Records from a data source
****************************************

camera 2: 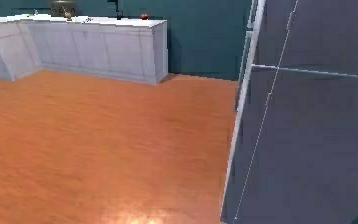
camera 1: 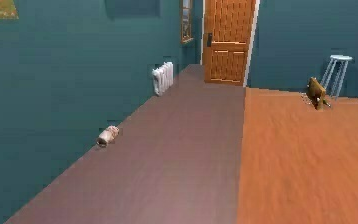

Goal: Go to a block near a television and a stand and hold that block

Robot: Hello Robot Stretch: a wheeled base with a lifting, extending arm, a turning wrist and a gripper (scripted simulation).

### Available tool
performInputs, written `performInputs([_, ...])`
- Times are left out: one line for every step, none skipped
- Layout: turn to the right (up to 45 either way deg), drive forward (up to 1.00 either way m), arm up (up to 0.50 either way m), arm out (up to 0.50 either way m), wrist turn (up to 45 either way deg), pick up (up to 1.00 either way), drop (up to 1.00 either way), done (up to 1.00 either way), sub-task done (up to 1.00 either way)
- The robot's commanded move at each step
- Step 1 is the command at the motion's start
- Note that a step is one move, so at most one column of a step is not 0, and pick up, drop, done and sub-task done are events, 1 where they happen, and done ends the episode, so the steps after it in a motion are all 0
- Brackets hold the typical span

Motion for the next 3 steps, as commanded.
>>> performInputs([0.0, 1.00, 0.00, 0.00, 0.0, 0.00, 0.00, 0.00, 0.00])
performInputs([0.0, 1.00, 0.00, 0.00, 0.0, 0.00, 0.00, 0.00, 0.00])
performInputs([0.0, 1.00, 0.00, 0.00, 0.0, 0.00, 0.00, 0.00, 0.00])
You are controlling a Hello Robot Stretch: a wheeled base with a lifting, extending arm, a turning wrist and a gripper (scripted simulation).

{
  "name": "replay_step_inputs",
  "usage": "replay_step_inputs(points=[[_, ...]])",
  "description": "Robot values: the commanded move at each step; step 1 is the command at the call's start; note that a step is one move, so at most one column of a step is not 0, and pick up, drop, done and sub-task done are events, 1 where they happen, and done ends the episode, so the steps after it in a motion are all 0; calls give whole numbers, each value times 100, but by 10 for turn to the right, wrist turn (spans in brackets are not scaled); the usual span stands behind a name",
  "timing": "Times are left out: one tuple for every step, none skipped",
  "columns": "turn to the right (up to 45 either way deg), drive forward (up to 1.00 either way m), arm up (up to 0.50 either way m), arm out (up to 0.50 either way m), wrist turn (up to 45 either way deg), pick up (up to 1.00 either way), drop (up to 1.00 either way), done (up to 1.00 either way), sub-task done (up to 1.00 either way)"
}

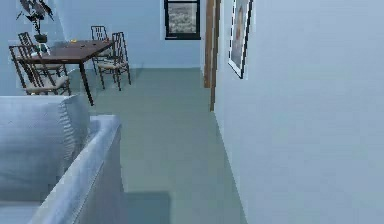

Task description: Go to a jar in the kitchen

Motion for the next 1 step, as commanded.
replay_step_inputs(points=[[0, 100, 0, 0, 0, 0, 0, 0, 0]])
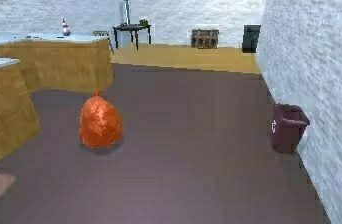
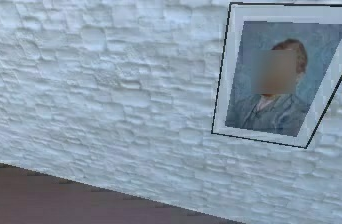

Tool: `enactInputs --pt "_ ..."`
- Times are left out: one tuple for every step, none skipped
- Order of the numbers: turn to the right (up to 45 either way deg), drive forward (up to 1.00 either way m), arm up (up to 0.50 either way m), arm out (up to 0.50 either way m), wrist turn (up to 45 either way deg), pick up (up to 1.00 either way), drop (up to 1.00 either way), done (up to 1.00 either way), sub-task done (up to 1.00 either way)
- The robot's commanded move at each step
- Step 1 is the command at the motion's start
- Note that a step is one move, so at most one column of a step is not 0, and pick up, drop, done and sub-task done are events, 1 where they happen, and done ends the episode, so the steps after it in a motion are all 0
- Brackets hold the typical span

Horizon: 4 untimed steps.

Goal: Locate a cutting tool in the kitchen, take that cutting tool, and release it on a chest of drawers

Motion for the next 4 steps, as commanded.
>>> enactInputs --pt "0.0 1.0 0.0 0.0 0.0 0.0 0.0 0.0 0.0" --pt "3.0 0.0 0.0 0.0 0.0 0.0 0.0 0.0 0.0" --pt "0.0 1.0 0.0 0.0 0.0 0.0 0.0 0.0 0.0" --pt "0.0 0.15 0.0 0.0 0.0 0.0 0.0 0.0 0.0"
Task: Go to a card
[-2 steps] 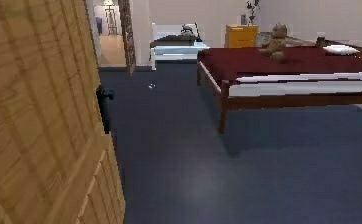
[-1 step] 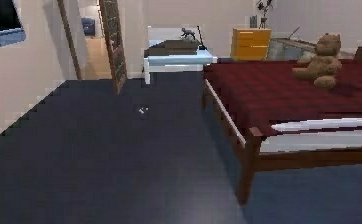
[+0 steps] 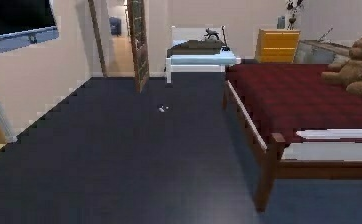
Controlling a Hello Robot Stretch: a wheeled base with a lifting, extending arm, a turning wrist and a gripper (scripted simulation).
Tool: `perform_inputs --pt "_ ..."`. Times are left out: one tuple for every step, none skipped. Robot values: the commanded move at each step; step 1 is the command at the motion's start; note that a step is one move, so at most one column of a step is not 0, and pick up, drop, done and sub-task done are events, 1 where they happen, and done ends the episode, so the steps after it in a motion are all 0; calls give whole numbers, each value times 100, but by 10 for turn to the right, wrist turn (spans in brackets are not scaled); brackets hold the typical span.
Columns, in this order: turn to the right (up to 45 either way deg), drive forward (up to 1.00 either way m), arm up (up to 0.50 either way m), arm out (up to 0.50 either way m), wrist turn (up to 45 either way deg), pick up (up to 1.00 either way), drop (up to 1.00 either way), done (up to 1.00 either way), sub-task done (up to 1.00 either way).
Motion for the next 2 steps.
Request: perform_inputs --pt "0 10 0 0 0 0 0 0 0" --pt "-240 0 0 0 0 0 0 0 0"
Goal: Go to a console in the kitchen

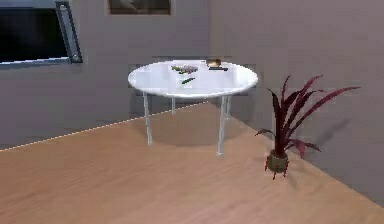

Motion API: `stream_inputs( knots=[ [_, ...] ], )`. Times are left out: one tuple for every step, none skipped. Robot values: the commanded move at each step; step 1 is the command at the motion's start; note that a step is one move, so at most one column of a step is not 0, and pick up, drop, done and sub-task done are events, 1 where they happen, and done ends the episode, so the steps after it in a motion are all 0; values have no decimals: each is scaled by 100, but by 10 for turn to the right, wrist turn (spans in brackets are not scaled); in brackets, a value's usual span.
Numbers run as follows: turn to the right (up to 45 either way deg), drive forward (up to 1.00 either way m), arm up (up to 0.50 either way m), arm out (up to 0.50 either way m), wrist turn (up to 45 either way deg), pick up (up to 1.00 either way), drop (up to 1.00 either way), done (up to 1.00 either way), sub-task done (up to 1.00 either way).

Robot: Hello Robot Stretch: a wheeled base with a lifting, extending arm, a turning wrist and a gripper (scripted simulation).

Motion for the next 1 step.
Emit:
stream_inputs(
  knots=[
    [450, 0, 0, 0, 0, 0, 0, 0, 0]
  ],
)
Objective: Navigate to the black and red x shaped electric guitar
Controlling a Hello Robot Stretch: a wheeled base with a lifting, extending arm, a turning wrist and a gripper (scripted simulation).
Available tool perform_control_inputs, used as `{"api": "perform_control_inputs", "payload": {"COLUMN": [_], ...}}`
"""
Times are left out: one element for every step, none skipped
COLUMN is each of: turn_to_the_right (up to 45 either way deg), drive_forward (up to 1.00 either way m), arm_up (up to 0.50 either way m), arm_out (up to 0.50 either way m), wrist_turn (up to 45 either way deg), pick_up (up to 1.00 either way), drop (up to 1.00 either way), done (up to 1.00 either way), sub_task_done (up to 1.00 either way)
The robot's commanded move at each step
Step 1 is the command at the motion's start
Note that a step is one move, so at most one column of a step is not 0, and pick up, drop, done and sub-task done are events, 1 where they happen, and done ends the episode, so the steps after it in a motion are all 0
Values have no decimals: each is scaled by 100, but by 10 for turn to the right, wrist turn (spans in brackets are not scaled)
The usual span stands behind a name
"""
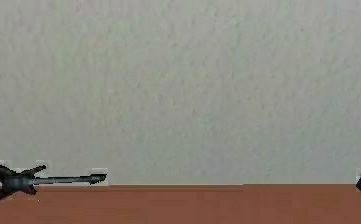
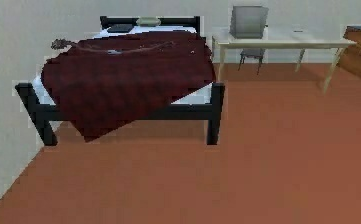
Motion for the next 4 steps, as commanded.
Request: {"api": "perform_control_inputs", "payload": {"turn_to_the_right": [0, -450, -180, 0], "drive_forward": [70, 0, 0, 0], "arm_up": [0, 0, 0, 0], "arm_out": [0, 0, 0, 0], "wrist_turn": [0, 0, 0, 0], "pick_up": [0, 0, 0, 0], "drop": [0, 0, 0, 0], "done": [0, 0, 0, 100], "sub_task_done": [0, 0, 0, 0]}}
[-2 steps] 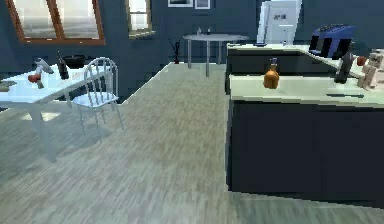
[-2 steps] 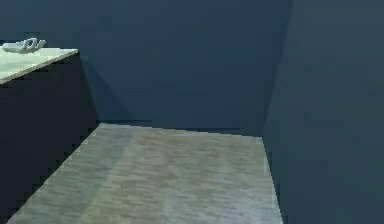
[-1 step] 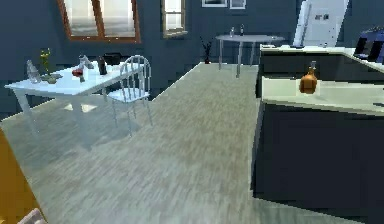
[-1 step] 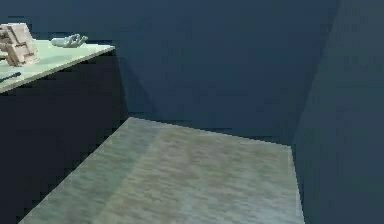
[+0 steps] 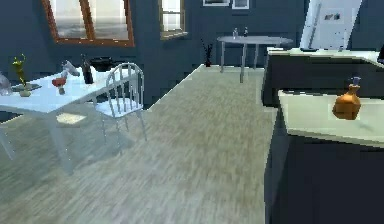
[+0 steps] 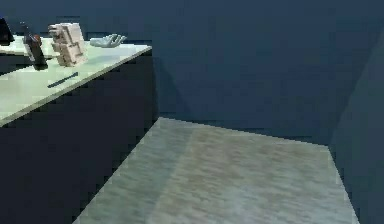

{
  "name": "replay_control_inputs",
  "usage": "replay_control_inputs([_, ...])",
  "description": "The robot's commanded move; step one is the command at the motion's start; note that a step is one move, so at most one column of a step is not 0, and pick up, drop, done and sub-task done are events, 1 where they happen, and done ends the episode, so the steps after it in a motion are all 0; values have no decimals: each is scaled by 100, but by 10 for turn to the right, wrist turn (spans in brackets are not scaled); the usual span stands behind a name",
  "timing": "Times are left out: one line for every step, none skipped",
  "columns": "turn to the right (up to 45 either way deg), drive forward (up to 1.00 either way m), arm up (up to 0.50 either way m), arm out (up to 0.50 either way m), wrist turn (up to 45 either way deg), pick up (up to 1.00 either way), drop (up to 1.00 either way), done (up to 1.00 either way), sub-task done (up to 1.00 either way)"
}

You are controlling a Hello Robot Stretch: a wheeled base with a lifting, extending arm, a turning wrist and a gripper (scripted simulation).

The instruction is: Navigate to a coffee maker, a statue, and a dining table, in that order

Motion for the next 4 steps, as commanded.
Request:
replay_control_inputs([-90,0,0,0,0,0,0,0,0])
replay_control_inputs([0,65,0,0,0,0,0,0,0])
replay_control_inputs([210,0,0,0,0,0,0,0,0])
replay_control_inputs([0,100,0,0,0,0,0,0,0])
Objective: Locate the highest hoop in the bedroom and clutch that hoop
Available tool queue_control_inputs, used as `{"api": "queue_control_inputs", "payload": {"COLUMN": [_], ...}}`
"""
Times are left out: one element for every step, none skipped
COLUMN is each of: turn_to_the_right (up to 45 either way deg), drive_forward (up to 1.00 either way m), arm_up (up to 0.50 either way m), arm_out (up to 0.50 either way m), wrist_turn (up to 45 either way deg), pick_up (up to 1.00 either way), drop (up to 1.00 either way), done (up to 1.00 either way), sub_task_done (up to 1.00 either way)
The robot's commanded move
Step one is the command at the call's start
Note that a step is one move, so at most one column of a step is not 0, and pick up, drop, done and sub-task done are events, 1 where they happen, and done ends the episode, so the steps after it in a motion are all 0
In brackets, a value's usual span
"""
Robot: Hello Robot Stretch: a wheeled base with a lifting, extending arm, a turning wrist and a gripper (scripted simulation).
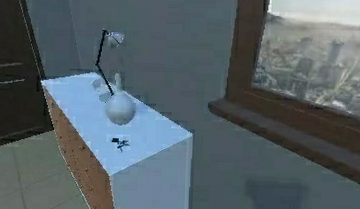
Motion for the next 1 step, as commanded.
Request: {"api": "queue_control_inputs", "payload": {"turn_to_the_right": [-45.0], "drive_forward": [0.00], "arm_up": [0.00], "arm_out": [0.00], "wrist_turn": [0.0], "pick_up": [0.00], "drop": [0.00], "done": [0.00], "sub_task_done": [0.00]}}
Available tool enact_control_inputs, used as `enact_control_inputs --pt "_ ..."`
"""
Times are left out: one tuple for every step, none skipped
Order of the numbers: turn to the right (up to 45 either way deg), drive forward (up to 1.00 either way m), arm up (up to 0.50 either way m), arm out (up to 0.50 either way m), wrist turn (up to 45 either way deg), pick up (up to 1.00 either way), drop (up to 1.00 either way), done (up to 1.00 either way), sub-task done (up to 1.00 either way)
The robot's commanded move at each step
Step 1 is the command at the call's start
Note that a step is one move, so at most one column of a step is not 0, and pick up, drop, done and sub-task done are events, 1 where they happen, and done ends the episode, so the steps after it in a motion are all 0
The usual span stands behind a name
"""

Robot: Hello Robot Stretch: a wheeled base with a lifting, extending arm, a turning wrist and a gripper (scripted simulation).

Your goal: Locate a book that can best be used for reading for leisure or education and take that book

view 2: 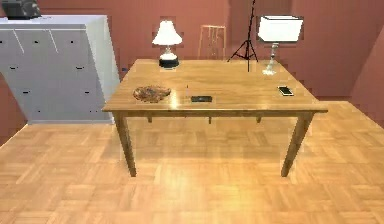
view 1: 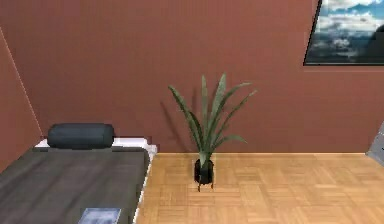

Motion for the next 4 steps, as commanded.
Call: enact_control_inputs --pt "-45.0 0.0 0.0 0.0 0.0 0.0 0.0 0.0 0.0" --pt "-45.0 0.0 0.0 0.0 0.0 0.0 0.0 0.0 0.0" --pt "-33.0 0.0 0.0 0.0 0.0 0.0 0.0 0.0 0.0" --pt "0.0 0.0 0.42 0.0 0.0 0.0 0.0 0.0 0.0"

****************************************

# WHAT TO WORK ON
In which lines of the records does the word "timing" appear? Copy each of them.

# EXERCISE SOLUTION
  "timing": "Times are left out: one tuple for every step, none skipped",
  "timing": "Times are left out: one line for every step, none skipped",

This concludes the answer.